▸ Your goal
Line by line, give the data again exactly as it appears.
Excerpted data Start Marker
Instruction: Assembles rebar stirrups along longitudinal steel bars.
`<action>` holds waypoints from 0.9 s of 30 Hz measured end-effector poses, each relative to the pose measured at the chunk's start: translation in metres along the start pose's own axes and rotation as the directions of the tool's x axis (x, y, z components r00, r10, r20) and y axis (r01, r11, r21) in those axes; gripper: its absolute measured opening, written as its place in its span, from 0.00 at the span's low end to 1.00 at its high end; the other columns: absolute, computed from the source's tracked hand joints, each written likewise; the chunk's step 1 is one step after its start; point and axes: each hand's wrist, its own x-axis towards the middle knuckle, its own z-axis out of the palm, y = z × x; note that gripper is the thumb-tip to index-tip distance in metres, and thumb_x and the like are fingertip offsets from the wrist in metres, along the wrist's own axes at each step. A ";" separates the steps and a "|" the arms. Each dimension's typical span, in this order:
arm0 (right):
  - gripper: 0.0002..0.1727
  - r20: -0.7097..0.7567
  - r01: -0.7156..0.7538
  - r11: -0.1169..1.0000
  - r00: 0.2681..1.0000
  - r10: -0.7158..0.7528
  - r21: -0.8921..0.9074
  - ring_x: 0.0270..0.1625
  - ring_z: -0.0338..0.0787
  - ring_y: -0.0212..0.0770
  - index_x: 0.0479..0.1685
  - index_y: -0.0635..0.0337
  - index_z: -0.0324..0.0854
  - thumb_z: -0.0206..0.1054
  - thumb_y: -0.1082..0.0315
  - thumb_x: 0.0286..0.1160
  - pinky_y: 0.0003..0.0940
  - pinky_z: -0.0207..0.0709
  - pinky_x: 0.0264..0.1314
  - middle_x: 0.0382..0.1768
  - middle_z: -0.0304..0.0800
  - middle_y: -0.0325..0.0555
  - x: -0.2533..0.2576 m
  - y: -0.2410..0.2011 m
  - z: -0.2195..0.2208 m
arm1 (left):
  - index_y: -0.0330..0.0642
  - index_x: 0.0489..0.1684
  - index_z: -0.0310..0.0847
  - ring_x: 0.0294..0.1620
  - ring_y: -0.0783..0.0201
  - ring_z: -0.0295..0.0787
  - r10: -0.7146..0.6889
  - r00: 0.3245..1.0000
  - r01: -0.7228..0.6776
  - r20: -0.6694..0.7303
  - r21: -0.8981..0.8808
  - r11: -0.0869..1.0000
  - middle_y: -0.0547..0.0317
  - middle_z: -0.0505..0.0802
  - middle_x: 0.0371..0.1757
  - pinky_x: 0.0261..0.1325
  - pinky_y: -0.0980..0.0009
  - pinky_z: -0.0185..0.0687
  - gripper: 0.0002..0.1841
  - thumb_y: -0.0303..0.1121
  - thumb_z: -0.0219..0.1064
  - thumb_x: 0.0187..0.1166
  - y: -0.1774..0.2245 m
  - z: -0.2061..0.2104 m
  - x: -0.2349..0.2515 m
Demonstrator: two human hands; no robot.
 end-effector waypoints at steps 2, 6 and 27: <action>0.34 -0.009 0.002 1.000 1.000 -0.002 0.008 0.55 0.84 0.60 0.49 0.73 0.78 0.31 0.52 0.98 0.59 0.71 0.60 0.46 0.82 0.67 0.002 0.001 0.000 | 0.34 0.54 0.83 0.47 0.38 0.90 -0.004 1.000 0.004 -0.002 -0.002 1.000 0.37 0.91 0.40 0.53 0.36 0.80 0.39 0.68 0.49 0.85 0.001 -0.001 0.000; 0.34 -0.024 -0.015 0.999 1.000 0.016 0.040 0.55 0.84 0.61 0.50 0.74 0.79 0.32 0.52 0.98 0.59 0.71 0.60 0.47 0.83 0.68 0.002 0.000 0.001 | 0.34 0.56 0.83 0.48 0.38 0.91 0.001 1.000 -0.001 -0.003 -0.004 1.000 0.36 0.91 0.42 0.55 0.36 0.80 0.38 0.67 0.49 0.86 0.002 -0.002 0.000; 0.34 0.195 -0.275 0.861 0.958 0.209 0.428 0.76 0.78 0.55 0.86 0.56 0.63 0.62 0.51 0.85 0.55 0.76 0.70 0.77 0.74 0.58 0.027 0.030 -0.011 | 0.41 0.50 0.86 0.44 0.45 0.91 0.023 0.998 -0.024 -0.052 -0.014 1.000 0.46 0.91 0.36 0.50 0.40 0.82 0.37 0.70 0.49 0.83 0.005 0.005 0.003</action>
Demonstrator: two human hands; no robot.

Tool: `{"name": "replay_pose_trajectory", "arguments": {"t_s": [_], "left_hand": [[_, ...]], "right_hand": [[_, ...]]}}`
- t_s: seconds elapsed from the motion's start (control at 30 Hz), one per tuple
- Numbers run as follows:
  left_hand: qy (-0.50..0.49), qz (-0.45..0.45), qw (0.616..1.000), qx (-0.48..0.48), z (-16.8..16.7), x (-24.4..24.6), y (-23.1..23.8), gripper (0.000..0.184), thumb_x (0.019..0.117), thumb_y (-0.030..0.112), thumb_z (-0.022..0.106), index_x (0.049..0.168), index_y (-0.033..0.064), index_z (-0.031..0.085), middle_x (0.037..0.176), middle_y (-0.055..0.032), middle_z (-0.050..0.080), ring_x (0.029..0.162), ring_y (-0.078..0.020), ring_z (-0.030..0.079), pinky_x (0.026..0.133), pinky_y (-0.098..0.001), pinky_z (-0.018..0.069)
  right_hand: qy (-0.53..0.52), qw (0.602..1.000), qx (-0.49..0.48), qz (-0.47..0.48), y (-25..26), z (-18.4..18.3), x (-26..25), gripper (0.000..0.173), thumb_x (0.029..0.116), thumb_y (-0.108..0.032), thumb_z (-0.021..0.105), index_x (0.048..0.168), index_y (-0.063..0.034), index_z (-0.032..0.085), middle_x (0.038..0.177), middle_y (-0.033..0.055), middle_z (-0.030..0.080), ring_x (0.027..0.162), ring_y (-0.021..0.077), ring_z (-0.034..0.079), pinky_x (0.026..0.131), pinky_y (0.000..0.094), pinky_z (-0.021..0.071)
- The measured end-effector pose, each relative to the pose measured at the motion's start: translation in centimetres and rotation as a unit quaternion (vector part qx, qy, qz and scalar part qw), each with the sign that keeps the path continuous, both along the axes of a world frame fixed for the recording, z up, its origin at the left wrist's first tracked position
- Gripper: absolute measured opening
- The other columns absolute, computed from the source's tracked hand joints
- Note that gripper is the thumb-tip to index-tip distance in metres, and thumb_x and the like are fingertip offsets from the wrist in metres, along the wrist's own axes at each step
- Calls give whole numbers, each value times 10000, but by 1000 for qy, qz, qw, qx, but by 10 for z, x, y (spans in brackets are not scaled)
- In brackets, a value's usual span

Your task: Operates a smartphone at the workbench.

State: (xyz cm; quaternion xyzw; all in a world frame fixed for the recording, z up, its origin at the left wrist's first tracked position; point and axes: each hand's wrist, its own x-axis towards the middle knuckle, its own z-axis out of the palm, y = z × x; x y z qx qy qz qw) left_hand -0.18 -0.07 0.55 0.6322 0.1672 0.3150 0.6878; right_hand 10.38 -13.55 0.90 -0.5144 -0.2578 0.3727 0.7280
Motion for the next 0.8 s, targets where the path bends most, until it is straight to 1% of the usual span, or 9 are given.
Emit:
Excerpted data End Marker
▸ Answer below
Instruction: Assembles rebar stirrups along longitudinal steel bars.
`<action>` holds waypoints from 0.9 s of 30 Hz measured end-effector poses, each relative to the pose measured at the chunk's start: translation in metres along the start pose's own axes and rotation as the directions of the tool's x axis (x, y, z components r00, r10, r20) and y axis (r01, r11, r21) in those axes; gripper: its absolute measured opening, written as its place in its span, from 0.00 at the span's low end to 1.00 at its high end; the other columns: absolute, computed from the source's tracked hand joints, each written likewise; the chunk's step 1 is one step after its start; point and axes: each hand's wrist, its own x-axis towards the middle knuckle, its own z-axis out of the palm, y = z × x; note that gripper is the thumb-tip to index-tip distance in metres, and thumb_x and the like are fingertip offsets from the wrist in metres, along the wrist's own axes at each step. A ";" separates the steps and a "|" the arms. Each dimension's typical span, in this order:
arm0 (right):
  - gripper: 0.0002..0.1727
  - r20: -0.7097..0.7567
  - r01: -0.7156..0.7538
  - r11: -0.1169..1.0000
  - r00: 0.2681..1.0000
  - r10: -0.7158..0.7528
  - r21: -0.8921..0.9074
  - ring_x: 0.0270..0.1625
  - ring_z: -0.0338..0.0787
  - ring_y: -0.0212..0.0770
  - index_x: 0.0479..0.1685
  - index_y: -0.0635..0.0337
  - index_z: -0.0324..0.0854
  - thumb_z: -0.0206..0.1054
  - thumb_y: -0.1082..0.0315
  - thumb_x: 0.0286..0.1160
  - pinky_y: 0.0003..0.0940
  - pinky_z: -0.0207..0.0709
  - pinky_x: 0.0264..0.1314
  - middle_x: 0.0382..0.1768
  - middle_z: -0.0304..0.0800
  - middle_y: -0.0325..0.0555
  - x: -0.2533..0.2576 m
  - y: -0.2410..0.2011 m
  - z: -0.2195..0.2208 m
arm1 (left):
  - index_y: -0.0330..0.0642
  - index_x: 0.0489..0.1684
  - index_z: -0.0310..0.0847
  - ring_x: 0.0294..0.1620
  - ring_y: -0.0783..0.0201
  - ring_z: -0.0295..0.0787
  - r10: -0.7146..0.6889
  - r00: 0.3245..1.0000
  - r01: -0.7228..0.6776
  - r20: -0.6694..0.7303
  - r21: -0.8981..0.8808
  - r11: -0.0869..1.0000
  - middle_y: -0.0547..0.0317
  - middle_z: -0.0505..0.0802
  - middle_x: 0.0371..0.1757
  - pinky_x: 0.0261..0.1325
  - pinky_y: -0.0980..0.0009
  - pinky_z: -0.0185..0.0687
  - gripper: 0.0002..0.1841
  - thumb_y: -0.0303..0.1121
  - thumb_z: -0.0219..0.1064
  - thumb_x: 0.0187..0.1166
  - y: -0.1774..0.2245 m
  - z: -0.2061..0.2104 m
  - x: -0.2349..0.2515 m
Demonstrator: two human hands; no robot.
 end-effector waypoints at steps 2, 6 and 27: <action>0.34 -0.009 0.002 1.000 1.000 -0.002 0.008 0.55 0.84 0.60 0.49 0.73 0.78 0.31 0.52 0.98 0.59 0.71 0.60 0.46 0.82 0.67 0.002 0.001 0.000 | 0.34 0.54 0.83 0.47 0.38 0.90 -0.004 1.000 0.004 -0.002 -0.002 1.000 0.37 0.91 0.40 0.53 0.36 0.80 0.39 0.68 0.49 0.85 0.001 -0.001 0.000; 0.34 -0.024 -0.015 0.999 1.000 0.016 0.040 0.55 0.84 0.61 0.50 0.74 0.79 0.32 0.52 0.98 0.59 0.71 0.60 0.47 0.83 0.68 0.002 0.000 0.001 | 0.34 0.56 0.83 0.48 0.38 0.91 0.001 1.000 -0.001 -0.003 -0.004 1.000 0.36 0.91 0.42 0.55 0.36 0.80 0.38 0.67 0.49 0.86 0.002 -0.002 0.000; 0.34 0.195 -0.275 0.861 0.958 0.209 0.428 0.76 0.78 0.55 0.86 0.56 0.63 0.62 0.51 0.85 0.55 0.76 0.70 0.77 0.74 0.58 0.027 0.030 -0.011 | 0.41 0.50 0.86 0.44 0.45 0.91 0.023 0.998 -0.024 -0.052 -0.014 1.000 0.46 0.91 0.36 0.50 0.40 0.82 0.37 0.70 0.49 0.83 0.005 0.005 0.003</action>
Demonstrator: two human hands; no robot.

Tool: `{"name": "replay_pose_trajectory", "arguments": {"t_s": [_], "left_hand": [[_, ...]], "right_hand": [[_, ...]]}}`
- t_s: seconds elapsed from the motion's start (control at 30 Hz), one per tuple
- Numbers run as follows:
  left_hand: qy (-0.50..0.49), qz (-0.45..0.45), qw (0.616..1.000), qx (-0.48..0.48), z (-16.8..16.7), x (-24.4..24.6), y (-23.1..23.8), gripper (0.000..0.184), thumb_x (0.019..0.117), thumb_y (-0.030..0.112), thumb_z (-0.022..0.106), index_x (0.049..0.168), index_y (-0.033..0.064), index_z (-0.031..0.085), middle_x (0.037..0.176), middle_y (-0.055..0.032), middle_z (-0.050..0.080), ring_x (0.029..0.162), ring_y (-0.078..0.020), ring_z (-0.030..0.079), pinky_x (0.026..0.133), pinky_y (-0.098..0.001), pinky_z (-0.018..0.069)
  right_hand: qy (-0.53..0.52), qw (0.602..1.000), qx (-0.49..0.48), qz (-0.47..0.48), y (-25..26), z (-18.4..18.3), x (-26..25), gripper (0.000..0.173), thumb_x (0.029..0.116), thumb_y (-0.108..0.032), thumb_z (-0.021..0.105), index_x (0.048..0.168), index_y (-0.063..0.034), index_z (-0.032..0.085), middle_x (0.038..0.177), middle_y (-0.033..0.055), middle_z (-0.030..0.080), ring_x (0.027..0.162), ring_y (-0.021..0.077), ring_z (-0.034..0.079), pinky_x (0.026..0.131), pinky_y (0.000..0.094), pinky_z (-0.021..0.071)
- The measured end-effector pose, each relative to the pose measured at the motion's start: translation in centimetres and rotation as a unit quaternion (vector part qx, qy, qz and scalar part qw), each with the sign that keeps the path continuous, both along the axes of a world frame fixed for the recording, z up, its origin at the left wrist's first tracked position
- Gripper: absolute measured opening
- The other columns absolute, computed from the source's tracked hand joints
- Note that gripper is the thumb-tip to index-tip distance in metres, and thumb_x and the like are fingertip offsets from the wrist in metres, along the wrist's own axes at each step
- Calls give whole numbers, each value times 10000, but by 1000 for qy, qz, qw, qx, but by 10 for z, x, y (spans in brackets are not scaled)
- In brackets, a value's usual span

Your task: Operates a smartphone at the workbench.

State: (xyz cm; quaternion xyzw; all in a world frame fixed for the recording, z up, its origin at the left wrist's first tracked position; point and axes: each hand's wrist, its own x-axis towards the middle knuckle, its own z-axis out of the palm, y = z × x; x y z qx qy qz qw) left_hand -0.18 -0.07 0.55 0.6322 0.1672 0.3150 0.6878; right_hand 10.38 -13.55 0.90 -0.5144 -0.2578 0.3727 0.7280
Motion for the next 0.8 s, targets where the path bends most, until it is straight to 1% of the usual span, or 9 are given.
Emit:

This exercise has been answered in full.